Die internationalität der Laubenpiper

Galt der Schrebergarten lange Zeit als die letzte Bastion urdeutschen Brauchtums, so mieten sich immer mehr Menschen mit Migrationshintergrund eine Parzelle in einem deutschen Kleingarten. Das geht nicht immer ohne Konflikte ab - aber trotzdem: der Schrebergarten verbindet über die unterschiedlichsten Nationen hinweg.

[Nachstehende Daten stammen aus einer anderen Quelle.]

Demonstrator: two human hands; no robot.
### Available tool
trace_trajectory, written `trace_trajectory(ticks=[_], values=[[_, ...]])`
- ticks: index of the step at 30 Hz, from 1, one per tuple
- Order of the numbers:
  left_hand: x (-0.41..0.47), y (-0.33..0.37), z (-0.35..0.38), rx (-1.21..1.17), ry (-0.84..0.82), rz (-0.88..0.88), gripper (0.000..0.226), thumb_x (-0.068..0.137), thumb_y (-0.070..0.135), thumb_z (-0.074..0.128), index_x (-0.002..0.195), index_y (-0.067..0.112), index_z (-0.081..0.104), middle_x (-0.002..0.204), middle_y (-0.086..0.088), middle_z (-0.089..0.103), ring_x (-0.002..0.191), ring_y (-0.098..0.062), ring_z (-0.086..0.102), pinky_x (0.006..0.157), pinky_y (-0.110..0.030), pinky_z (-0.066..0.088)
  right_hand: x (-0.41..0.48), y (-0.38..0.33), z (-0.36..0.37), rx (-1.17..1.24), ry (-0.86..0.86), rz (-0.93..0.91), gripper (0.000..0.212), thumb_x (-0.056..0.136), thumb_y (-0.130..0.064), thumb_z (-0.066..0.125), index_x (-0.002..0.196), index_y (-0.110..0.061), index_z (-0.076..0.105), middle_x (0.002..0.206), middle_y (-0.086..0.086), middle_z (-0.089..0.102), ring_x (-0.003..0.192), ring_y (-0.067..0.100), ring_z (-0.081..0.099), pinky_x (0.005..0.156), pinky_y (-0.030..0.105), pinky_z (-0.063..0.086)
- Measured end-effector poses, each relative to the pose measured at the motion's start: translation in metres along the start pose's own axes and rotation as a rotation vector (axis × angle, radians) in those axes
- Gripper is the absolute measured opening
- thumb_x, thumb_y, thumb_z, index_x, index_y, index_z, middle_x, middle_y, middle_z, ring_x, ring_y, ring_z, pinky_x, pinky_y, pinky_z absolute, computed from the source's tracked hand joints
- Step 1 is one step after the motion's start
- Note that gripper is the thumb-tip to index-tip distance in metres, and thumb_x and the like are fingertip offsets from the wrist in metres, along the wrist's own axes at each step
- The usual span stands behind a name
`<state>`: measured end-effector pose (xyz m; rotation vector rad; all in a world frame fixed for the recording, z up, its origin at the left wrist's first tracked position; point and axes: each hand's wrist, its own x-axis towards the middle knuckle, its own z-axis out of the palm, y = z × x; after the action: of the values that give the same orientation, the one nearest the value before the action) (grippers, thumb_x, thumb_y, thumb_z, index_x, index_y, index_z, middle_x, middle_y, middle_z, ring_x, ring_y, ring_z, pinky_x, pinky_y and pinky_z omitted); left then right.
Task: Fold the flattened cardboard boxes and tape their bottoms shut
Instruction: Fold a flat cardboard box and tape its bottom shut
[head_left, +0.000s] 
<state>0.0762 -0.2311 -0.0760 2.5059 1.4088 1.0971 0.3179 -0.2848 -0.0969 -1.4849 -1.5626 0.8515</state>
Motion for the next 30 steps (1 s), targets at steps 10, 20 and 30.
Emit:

Die neuen Schrebergärtner kommen unter anderem aus der Türkei, den Staaten der früheren Sowjetunion, aus dem ehemaligen Jugoslawien - kurzum aus aller Herren Länder. Auch wenn es oft mit den deutschen Sprachkenntnissen schwierig ist, erweisen sich die Kleingartenkolonien zunehmend als gutes Integrationsvehikel.

Strenge Regeln

Denn die Kleingartenordnung gibt die Organisation der Laubenpieper in Kolonievereinen vor. Doch nicht immer halten sich die Neuankömmlinge an die strengen Regeln. Und so sind Konflikte vorprogrammiert. Dies geht in manchem Fall so weit, dass Vorstände neue Bewerber mit Migrationshintergrund von vornherein ablehnen. Dies waren bislang jedoch Einzelfälle.

Tatsächlich spiegelt der prozentuale Anteil der Schrebergärtner mit Migrationshintergrund in den Kleingärten das Verhältnis des Anteils der Migranten in der Bundesrepublik zur Gesamtbevölkerung wider. Dies geht aus einer Befragung hervor, die der "Bundesverband Deutscher Gartenfreunde" in Zusammenarbeit mit dem Bundesamt für Migration im Jahre 2004 durchgeführt hat. Die Ergebnisse sind in dem Leitfaden "Miteinander leben - Integration im Kleingarten" zusammengefasst.